3. Compensation of Broker. Owner shall pay to Broker leasing commissions (“Leasing Commissions”, as set forth in Exhibit A. Broker is not entitled to any other fees or reimbursables except as expressly set forth in this Agreement and the exhibits attached hereto.
4. Term and Termination.
(a) Term. The term of this Agreement shall commence on the Effective Date continue through December 31, 2011.

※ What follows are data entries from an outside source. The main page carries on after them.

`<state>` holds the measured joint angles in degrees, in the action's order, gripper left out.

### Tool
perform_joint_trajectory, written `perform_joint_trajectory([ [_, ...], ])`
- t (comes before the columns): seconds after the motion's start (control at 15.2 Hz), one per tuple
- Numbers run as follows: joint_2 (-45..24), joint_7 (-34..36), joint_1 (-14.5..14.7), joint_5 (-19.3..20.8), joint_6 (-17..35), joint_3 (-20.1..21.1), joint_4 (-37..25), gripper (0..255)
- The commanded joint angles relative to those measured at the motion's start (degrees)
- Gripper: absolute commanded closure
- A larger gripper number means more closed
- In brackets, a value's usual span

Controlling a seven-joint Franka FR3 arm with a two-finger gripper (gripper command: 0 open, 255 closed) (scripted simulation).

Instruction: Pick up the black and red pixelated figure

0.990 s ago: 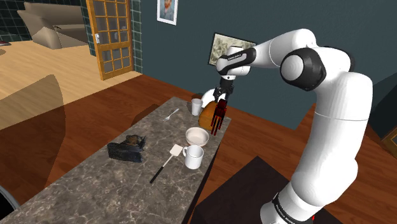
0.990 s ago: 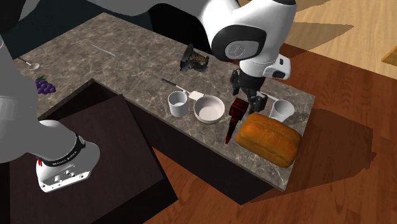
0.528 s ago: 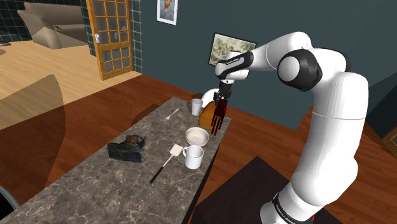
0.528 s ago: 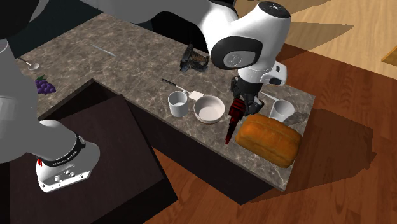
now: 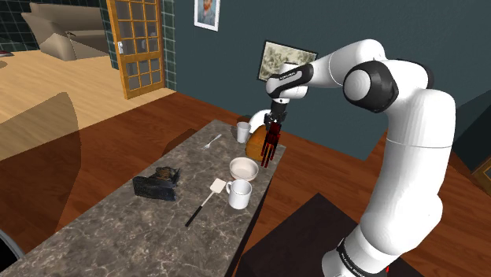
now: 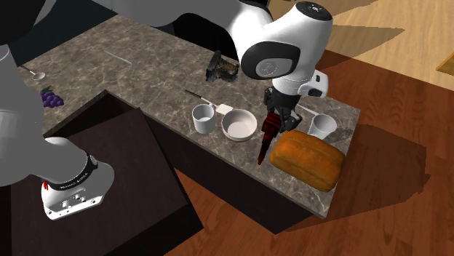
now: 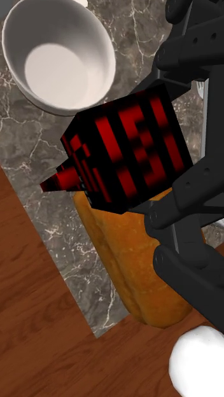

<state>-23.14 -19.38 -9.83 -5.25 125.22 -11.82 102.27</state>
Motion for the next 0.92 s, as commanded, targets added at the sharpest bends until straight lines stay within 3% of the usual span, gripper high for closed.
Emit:
perform_joint_trajectory([
  [0.0,0.38,0.04,0.01,0.14,-0.68,-0.08,-0.18,255],
  [0.86,4.33,0.72,0.27,1.25,-9.21,-0.55,-4.85,255],
])
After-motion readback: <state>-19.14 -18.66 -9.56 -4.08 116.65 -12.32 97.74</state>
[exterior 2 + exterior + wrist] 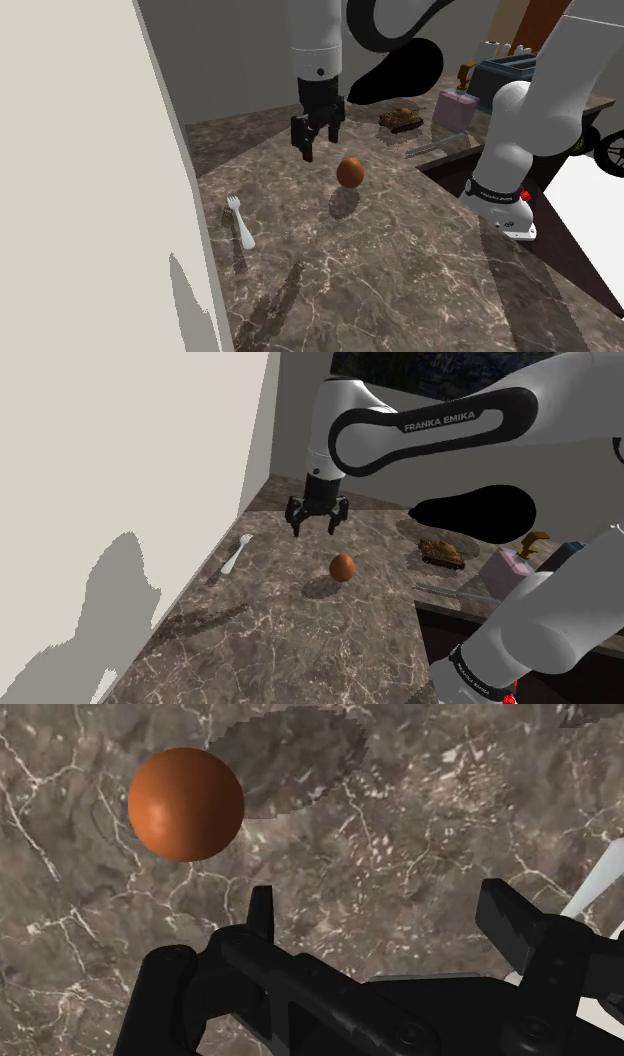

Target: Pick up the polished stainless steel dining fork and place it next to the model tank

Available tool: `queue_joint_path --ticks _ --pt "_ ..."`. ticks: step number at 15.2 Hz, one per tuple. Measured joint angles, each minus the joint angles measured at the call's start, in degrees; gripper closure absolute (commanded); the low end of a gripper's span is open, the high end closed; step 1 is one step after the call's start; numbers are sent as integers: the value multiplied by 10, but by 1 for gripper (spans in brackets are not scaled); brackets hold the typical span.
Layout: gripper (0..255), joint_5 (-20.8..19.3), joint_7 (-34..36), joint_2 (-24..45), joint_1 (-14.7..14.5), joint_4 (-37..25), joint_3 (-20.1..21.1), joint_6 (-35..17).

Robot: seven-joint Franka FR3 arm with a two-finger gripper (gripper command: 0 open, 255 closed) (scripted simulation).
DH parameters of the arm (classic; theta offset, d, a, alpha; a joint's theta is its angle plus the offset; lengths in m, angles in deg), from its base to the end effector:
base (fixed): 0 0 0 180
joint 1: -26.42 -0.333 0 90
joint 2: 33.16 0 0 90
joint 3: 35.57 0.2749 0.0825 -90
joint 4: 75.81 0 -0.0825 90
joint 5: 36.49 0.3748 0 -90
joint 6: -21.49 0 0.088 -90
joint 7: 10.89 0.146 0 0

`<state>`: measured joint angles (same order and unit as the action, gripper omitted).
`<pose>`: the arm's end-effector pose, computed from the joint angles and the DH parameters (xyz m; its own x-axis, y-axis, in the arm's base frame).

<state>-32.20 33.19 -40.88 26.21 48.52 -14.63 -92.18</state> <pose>0.4615 0.1866 0.3675 0.9044 -0.4231 -0.0558 -0.4222 -0.9061 0.0281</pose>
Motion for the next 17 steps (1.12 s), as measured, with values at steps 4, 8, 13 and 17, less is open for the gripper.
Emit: queue_joint_path --ticks 4,8,13,17 --pt "0 -16 81 91 -5 -69 14 -17" --pt "0 -39 160 189 -20 -152 17 -28" --pt "0 -59 243 303 -47 -263 7 -31" --pt "0 -69 294 390 -73 -362 -6 -22"
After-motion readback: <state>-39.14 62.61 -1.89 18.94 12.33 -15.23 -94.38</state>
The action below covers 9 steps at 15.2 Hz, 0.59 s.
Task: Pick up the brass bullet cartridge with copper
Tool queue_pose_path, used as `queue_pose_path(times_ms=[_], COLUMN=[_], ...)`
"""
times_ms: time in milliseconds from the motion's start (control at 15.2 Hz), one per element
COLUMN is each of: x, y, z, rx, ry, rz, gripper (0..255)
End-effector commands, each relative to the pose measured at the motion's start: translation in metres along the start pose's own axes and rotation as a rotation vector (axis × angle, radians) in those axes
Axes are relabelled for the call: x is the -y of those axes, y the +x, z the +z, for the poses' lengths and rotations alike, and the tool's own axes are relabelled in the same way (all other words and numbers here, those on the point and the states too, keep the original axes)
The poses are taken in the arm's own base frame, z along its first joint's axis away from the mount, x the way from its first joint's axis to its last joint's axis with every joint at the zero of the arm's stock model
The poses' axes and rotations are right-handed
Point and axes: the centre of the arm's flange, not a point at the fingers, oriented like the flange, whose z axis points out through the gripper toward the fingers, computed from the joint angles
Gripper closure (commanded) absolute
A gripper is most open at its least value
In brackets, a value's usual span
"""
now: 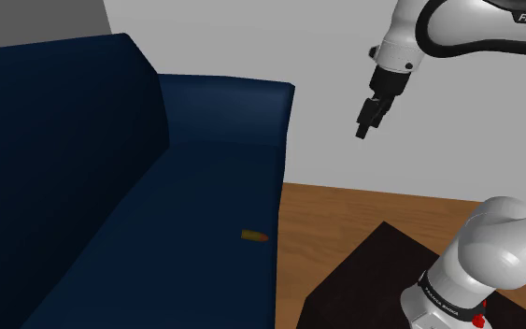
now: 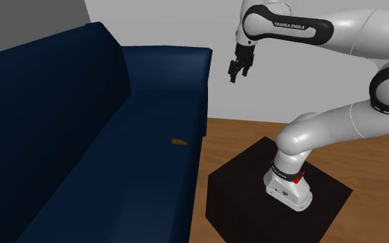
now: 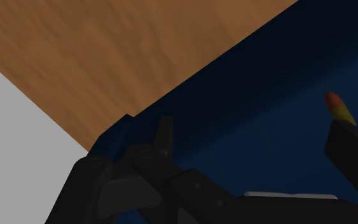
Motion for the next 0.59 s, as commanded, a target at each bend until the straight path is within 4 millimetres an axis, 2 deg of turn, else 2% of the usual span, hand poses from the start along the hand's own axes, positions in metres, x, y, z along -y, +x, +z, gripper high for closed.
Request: queue_pose_path(times_ms=[0, 528], x=[0.0, 0.048], y=[0.0, 0.044], z=[0.0, 0.079], rx=[0.0, -0.014], ry=[0.0, 0.028], rz=[0.0, -0.159], gripper=[0, 0])
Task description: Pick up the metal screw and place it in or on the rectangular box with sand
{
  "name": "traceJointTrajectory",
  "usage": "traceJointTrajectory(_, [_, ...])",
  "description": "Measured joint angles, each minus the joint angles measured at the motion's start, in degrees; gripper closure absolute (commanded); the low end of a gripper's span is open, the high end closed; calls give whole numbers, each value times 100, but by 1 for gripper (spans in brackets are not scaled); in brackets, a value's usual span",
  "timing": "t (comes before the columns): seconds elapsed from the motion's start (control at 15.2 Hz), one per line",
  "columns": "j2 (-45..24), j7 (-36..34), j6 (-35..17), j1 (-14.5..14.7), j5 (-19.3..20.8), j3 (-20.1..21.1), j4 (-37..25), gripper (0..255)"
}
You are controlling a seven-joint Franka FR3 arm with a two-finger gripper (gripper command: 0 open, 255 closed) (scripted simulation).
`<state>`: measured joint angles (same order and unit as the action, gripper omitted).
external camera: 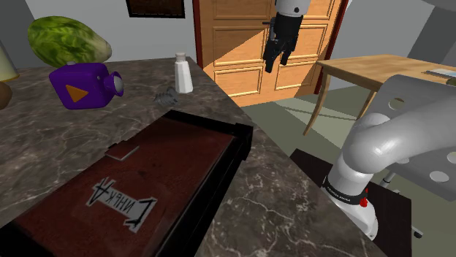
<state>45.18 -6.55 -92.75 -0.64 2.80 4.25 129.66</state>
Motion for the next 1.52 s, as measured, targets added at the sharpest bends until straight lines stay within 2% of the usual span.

(b) Termination. Owner may terminate this Agreement by written notice to Broker at any time for cause (which for purposes of this Agreement includes, without limitation, (1) Broker’s gross negligence or misconduct that would make its continued association with Owner prejudicial to the best interests or reputation of Owner, (2) the filing of a petition in bankruptcy by, against, or on behalf of Broker, (3) an adverse change in the financial condition of Broker that affects the ability of Broker to perform its services hereunder, or (4) Broker’s breach of any term or condition of this Agreement which is not fully cured within ten business days following written notification thereof by Owner to Broker).
5. Exclusions. None.
6. Miscellaneous.
(a) Licensing and Authority. Broker is duly organized, validly existing, and in good standing under the laws of the state of its formation or incorporation and has complied with all applicable laws in order to conduct business in the state where the Buildings is located and where its duties hereunder are to be performed. Broker shall comply with all applicable laws in order to conduct its business in the state where the Buildings is located and where its duties are performed, including obtaining and maintaining all requisite licenses and permits necessary to legally and validly perform its duties hereunder. Broker has all power and authority required to execute, deliver and perform this Agreement, and Broker has sufficient staff and other resources to carry out its duties hereunder in a prompt, efficient, diligent and professional manner.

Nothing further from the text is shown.